#### Assignment
When you output the records, match them exactly and omit any picture they include.

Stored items

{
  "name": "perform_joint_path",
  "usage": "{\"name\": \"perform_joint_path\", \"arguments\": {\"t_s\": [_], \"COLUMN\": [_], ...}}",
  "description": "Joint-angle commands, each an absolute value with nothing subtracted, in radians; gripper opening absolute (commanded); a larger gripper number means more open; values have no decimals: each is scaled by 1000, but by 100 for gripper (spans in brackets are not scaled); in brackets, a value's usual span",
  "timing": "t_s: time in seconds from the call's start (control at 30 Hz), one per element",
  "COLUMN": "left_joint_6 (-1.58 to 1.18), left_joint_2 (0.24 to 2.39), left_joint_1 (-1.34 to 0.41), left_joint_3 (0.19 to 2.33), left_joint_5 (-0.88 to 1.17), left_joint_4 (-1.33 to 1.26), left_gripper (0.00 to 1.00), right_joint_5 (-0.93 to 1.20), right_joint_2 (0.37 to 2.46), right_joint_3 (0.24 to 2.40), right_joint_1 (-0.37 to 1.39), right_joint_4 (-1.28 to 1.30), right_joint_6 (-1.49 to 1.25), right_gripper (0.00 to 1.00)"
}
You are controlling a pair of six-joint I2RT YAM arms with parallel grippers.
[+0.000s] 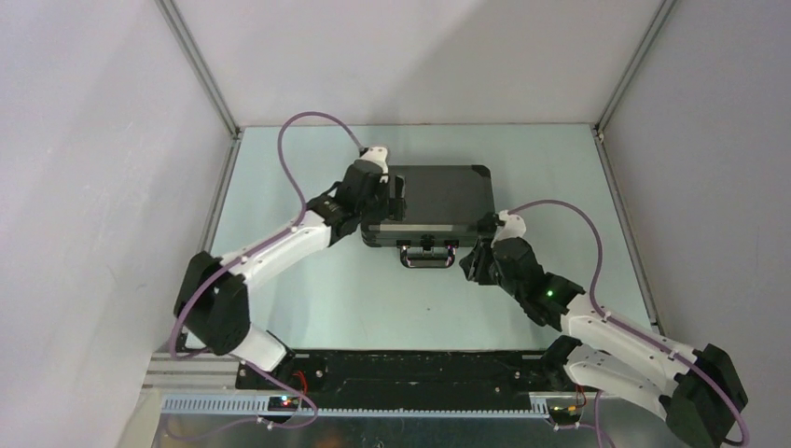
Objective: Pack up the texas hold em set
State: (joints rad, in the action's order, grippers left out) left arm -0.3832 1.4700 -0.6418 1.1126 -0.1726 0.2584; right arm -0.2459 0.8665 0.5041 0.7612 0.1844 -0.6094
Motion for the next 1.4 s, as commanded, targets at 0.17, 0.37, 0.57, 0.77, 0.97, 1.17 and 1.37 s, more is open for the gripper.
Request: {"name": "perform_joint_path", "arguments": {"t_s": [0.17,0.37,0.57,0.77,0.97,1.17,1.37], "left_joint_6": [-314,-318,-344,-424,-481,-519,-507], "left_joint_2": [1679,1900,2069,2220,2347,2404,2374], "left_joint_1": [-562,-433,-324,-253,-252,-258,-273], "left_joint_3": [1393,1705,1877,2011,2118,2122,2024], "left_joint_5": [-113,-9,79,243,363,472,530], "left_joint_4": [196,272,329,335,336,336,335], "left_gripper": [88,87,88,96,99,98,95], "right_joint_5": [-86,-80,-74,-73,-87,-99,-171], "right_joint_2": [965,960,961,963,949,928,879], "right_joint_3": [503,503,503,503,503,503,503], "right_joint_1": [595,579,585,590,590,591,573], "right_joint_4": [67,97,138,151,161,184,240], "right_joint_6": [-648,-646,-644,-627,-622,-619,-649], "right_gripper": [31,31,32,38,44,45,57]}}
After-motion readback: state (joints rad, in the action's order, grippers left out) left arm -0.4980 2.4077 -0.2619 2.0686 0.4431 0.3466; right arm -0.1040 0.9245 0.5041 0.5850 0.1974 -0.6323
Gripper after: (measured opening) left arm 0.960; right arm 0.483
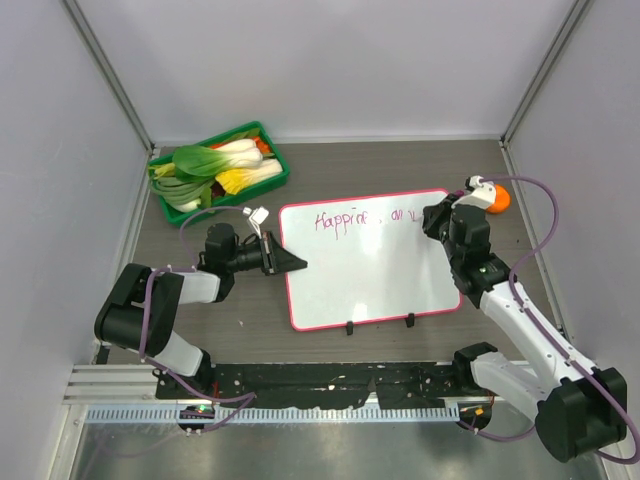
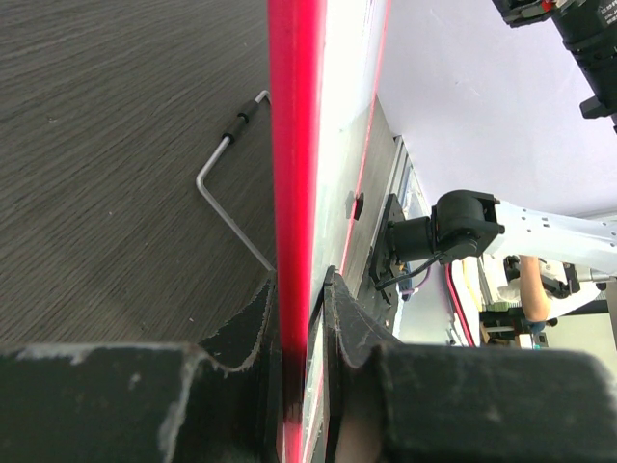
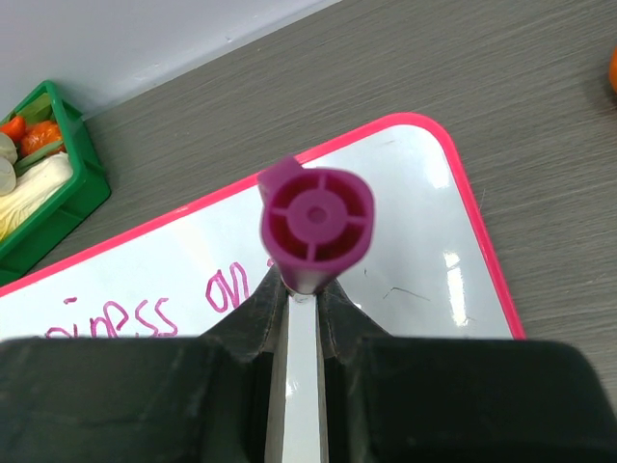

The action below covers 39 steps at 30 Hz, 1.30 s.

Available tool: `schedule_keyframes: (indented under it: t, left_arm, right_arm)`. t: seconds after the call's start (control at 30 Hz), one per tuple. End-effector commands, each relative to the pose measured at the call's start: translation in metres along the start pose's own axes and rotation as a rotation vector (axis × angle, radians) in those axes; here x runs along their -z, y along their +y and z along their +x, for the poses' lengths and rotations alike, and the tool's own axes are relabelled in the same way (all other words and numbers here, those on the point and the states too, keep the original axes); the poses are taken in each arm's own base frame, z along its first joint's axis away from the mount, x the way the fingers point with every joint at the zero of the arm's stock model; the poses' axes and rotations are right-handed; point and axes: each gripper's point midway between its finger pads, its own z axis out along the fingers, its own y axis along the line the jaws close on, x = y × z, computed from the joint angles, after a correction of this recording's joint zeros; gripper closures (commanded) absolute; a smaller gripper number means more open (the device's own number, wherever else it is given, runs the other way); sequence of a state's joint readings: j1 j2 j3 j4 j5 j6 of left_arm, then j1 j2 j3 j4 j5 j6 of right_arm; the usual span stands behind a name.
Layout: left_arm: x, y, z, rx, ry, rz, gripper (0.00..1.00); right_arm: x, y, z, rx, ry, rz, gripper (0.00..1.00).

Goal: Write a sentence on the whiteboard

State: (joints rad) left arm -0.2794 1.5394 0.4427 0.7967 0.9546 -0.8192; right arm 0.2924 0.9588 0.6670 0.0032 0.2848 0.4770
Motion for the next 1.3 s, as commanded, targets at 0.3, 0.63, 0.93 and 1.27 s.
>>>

#### The completed task
{
  "name": "perform_joint_path",
  "usage": "{\"name\": \"perform_joint_path\", \"arguments\": {\"t_s\": [_], \"COLUMN\": [_], ...}}",
  "description": "Joint-angle commands, each an absolute value with nothing subtracted, in radians; gripper opening absolute (commanded); a larger gripper number means more open; values have no decimals: each is scaled by 1000, but by 100 for gripper (spans in brackets are not scaled); in brackets, a value's usual span",
  "timing": "t_s: time in seconds from the call's start (control at 30 Hz), one per element",
  "COLUMN": "left_joint_6 (-1.58 to 1.18), left_joint_2 (0.24 to 2.39), left_joint_1 (-1.34 to 0.41), left_joint_3 (0.19 to 2.33), left_joint_5 (-0.88 to 1.17), left_joint_4 (-1.33 to 1.26), left_gripper (0.00 to 1.00), right_joint_5 (-0.93 to 1.20), right_joint_2 (0.37 to 2.46), right_joint_3 (0.24 to 2.40), right_joint_1 (-0.37 to 1.39), right_joint_4 (-1.28 to 1.30), right_joint_6 (-1.49 to 1.25), right_gripper (0.00 to 1.00)"
}
You are controlling a pair of six-joint I2RT YAM arms with parallel grippers.
[+0.000s] 
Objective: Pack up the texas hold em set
State: (joints rad, in the action's order, grippers left out) left arm -0.3832 1.4700 -0.6418 1.1126 -0.1726 0.2584; right arm -0.2459 0.8665 0.5041 0.7612 0.1844 -0.6094
Motion for the next 1.4 s, as commanded, targets at 0.17, 0.37, 0.57, 0.77, 0.97, 1.17 and 1.37 s, more is open for the gripper.
Request: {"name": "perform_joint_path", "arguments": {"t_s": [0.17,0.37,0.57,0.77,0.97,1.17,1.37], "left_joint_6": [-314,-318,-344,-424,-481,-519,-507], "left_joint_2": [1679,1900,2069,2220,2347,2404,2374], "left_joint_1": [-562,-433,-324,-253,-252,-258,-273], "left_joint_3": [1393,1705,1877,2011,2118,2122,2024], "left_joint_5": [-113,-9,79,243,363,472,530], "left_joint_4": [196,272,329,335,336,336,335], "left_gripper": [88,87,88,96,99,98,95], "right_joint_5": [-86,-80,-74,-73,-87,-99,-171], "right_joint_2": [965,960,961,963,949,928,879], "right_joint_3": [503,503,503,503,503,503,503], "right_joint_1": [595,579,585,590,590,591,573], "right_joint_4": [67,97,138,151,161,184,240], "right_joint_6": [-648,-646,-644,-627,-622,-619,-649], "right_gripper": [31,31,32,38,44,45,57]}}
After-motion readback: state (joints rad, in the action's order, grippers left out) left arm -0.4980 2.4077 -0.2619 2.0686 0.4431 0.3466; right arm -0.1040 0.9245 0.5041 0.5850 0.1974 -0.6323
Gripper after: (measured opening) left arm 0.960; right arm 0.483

The action below covers 39 steps at 30 Hz, 1.30 s.

Available tool: `schedule_keyframes: (indented under it: t, left_arm, right_arm)`. t: seconds after the call's start (control at 30 Hz), one per tuple. End-effector commands, each relative to the pose measured at the call's start: translation in metres along the start pose's own axes and rotation as a rotation vector (axis × angle, radians) in those axes; here x runs along their -z, y along their +y and z along their +x, for the poses' lengths and rotations alike, and the tool's own axes are relabelled in the same way (all other words and numbers here, those on the point and the states too, keep the original axes); the poses are taken in each arm's own base frame, z along its first joint's axis away from the mount, x the way the fingers point with every joint at the zero of the arm's stock model; the poses' axes and rotations are right-handed; point and axes: each gripper's point midway between its finger pads, its own z axis out along the fingers, its own y axis along the line the jaws close on, x = y × z, computed from the joint angles, after a correction of this recording's joint zeros; gripper closures (commanded) absolute; a smaller gripper number means more open (the device's own number, wherever else it is given, runs the other way); sequence of a state's joint readings: j1 j2 j3 j4 j5 j6 of left_arm, then j1 j2 j3 j4 j5 j6 of right_arm; the usual span stands behind a name.
Layout: left_arm: x, y, z, rx, ry, rz, gripper (0.00..1.00); right_arm: x, y, z, rx, ry, rz, gripper (0.00..1.00).

Goal: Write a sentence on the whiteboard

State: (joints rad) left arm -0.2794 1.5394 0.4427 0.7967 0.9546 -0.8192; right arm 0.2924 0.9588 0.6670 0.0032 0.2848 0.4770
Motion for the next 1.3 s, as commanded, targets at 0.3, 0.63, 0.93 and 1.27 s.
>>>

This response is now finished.